MATERIAL TO PROCESS Block Start

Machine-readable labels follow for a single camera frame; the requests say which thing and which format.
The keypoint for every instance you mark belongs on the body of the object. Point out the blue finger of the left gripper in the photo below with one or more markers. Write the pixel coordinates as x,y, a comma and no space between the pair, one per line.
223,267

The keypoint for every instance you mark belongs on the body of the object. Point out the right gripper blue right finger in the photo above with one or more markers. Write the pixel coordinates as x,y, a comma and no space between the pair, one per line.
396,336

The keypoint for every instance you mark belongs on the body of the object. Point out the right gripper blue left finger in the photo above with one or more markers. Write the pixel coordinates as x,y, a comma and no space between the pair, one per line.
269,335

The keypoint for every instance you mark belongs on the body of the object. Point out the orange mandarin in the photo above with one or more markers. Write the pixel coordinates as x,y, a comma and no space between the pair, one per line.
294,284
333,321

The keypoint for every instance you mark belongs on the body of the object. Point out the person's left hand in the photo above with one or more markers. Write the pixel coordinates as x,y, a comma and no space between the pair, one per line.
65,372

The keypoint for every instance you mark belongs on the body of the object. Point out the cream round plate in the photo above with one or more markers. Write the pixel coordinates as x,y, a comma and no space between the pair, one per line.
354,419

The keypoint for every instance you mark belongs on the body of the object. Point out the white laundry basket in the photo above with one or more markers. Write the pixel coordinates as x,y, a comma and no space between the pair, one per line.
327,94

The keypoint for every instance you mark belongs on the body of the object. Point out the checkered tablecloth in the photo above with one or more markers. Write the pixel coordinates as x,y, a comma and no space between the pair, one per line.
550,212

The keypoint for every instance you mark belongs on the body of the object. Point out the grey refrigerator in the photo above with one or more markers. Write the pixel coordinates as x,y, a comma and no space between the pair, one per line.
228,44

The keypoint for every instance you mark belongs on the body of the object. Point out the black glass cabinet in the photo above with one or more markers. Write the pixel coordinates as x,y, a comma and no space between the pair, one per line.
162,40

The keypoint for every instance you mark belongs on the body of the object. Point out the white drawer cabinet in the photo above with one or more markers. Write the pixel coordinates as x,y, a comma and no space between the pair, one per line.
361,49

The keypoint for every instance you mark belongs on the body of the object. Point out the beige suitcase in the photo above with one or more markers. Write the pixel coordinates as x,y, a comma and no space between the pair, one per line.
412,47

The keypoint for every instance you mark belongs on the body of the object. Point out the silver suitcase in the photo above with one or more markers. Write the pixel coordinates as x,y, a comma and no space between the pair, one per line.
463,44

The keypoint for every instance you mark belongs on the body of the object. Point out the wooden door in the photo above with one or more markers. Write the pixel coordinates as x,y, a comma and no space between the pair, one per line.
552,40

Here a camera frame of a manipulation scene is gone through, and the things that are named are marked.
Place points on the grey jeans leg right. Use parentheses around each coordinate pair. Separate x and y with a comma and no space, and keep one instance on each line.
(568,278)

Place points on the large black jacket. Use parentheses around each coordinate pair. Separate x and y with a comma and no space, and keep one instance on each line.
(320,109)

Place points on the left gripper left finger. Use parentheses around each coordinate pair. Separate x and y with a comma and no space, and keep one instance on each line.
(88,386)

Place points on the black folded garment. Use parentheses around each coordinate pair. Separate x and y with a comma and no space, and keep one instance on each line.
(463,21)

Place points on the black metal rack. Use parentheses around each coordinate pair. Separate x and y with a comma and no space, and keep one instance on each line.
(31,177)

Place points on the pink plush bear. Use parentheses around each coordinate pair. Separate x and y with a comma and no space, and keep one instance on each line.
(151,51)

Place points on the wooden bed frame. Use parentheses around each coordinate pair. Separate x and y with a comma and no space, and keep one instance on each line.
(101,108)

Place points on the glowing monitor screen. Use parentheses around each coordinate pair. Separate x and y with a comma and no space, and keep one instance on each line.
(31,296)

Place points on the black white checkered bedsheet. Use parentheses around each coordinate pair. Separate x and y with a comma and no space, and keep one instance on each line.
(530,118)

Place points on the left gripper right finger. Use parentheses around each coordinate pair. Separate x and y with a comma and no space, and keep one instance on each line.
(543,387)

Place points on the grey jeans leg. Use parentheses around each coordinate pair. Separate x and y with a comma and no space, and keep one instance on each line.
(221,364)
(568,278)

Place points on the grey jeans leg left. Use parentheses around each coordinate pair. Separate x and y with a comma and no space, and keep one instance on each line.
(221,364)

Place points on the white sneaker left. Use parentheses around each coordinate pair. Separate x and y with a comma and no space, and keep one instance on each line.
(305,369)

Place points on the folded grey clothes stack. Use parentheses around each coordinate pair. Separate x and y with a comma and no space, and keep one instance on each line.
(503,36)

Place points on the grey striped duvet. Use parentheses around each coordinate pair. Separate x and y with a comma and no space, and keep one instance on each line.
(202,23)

MATERIAL TO PROCESS Block End

- **WHAT THE TASK ASKS**:
Extract all of the data shown above without alteration.

- **REPLY**:
Machine-readable labels follow for a single camera frame; the requests say which thing and which format.
The keypoint for every instance you mark belongs on the body of the object. Point out the blue finger of the left gripper in the photo below with one or more markers. Write the pixel coordinates as x,y, a comma and no space between the pair, one per line.
223,267

The keypoint for every instance you mark belongs on the body of the object. Point out the right gripper blue right finger in the photo above with one or more markers. Write the pixel coordinates as x,y, a comma and no space between the pair, one per line.
396,336

The keypoint for every instance you mark belongs on the body of the object. Point out the right gripper blue left finger in the photo above with one or more markers. Write the pixel coordinates as x,y, a comma and no space between the pair, one per line.
269,335

The keypoint for every instance you mark belongs on the body of the object. Point out the orange mandarin in the photo above with one or more markers. Write the pixel coordinates as x,y, a comma and no space between the pair, one per line.
294,284
333,321

The keypoint for every instance you mark belongs on the body of the object. Point out the person's left hand in the photo above with one or more markers. Write the pixel coordinates as x,y, a comma and no space between the pair, one per line.
65,372

The keypoint for every instance you mark belongs on the body of the object. Point out the cream round plate in the photo above with one or more markers. Write the pixel coordinates as x,y, a comma and no space between the pair, one per line.
354,419

The keypoint for every instance you mark belongs on the body of the object. Point out the white laundry basket in the photo above with one or more markers. Write the pixel coordinates as x,y, a comma and no space between the pair, one per line.
327,94

The keypoint for every instance you mark belongs on the body of the object. Point out the checkered tablecloth in the photo above with one or more markers. Write the pixel coordinates as x,y, a comma and no space between the pair, one per line.
550,212

The keypoint for every instance you mark belongs on the body of the object. Point out the grey refrigerator in the photo above with one or more markers. Write the pixel coordinates as x,y, a comma and no space between the pair, one per line.
228,44

The keypoint for every instance you mark belongs on the body of the object. Point out the black glass cabinet in the photo above with one or more markers. Write the pixel coordinates as x,y, a comma and no space between the pair, one per line.
162,40

The keypoint for every instance you mark belongs on the body of the object. Point out the white drawer cabinet in the photo above with one or more markers. Write the pixel coordinates as x,y, a comma and no space between the pair, one per line.
361,49

The keypoint for every instance you mark belongs on the body of the object. Point out the beige suitcase in the photo above with one or more markers. Write the pixel coordinates as x,y, a comma and no space between the pair, one per line.
412,47

The keypoint for every instance you mark belongs on the body of the object. Point out the silver suitcase in the photo above with one or more markers. Write the pixel coordinates as x,y, a comma and no space between the pair, one per line.
463,44

The keypoint for every instance you mark belongs on the body of the object. Point out the wooden door in the photo above with one or more markers. Write the pixel coordinates as x,y, a comma and no space between the pair, one per line.
552,40

Here a camera frame of a manipulation scene is gone through, and the things that are named are marked.
Place points on the grey jeans leg right. Use parentheses around each coordinate pair. Separate x and y with a comma and no space, and keep one instance on each line.
(568,278)

Place points on the large black jacket. Use parentheses around each coordinate pair. Separate x and y with a comma and no space, and keep one instance on each line.
(320,109)

Place points on the left gripper left finger. Use parentheses around each coordinate pair. Separate x and y with a comma and no space, and keep one instance on each line.
(88,386)

Place points on the black folded garment. Use parentheses around each coordinate pair. Separate x and y with a comma and no space, and keep one instance on each line.
(463,21)

Place points on the black metal rack. Use parentheses around each coordinate pair. Separate x and y with a comma and no space, and keep one instance on each line.
(31,177)

Place points on the pink plush bear. Use parentheses around each coordinate pair. Separate x and y with a comma and no space, and keep one instance on each line.
(151,51)

Place points on the wooden bed frame. Use parentheses around each coordinate pair. Separate x and y with a comma and no space, and keep one instance on each line.
(101,108)

Place points on the glowing monitor screen. Use parentheses around each coordinate pair. Separate x and y with a comma and no space, and keep one instance on each line.
(31,296)

Place points on the black white checkered bedsheet. Use parentheses around each coordinate pair. Separate x and y with a comma and no space, and keep one instance on each line.
(530,118)

Place points on the left gripper right finger. Use parentheses around each coordinate pair. Separate x and y with a comma and no space, and keep one instance on each line.
(543,387)

Place points on the grey jeans leg. Use parentheses around each coordinate pair. Separate x and y with a comma and no space, and keep one instance on each line.
(221,364)
(568,278)

Place points on the grey jeans leg left. Use parentheses around each coordinate pair. Separate x and y with a comma and no space, and keep one instance on each line.
(221,364)

Place points on the white sneaker left. Use parentheses around each coordinate pair. Separate x and y with a comma and no space, and keep one instance on each line.
(305,369)

Place points on the folded grey clothes stack. Use parentheses around each coordinate pair. Separate x and y with a comma and no space, and keep one instance on each line.
(503,36)

Place points on the grey striped duvet. Use parentheses around each coordinate pair. Separate x and y with a comma and no space, and keep one instance on each line.
(202,23)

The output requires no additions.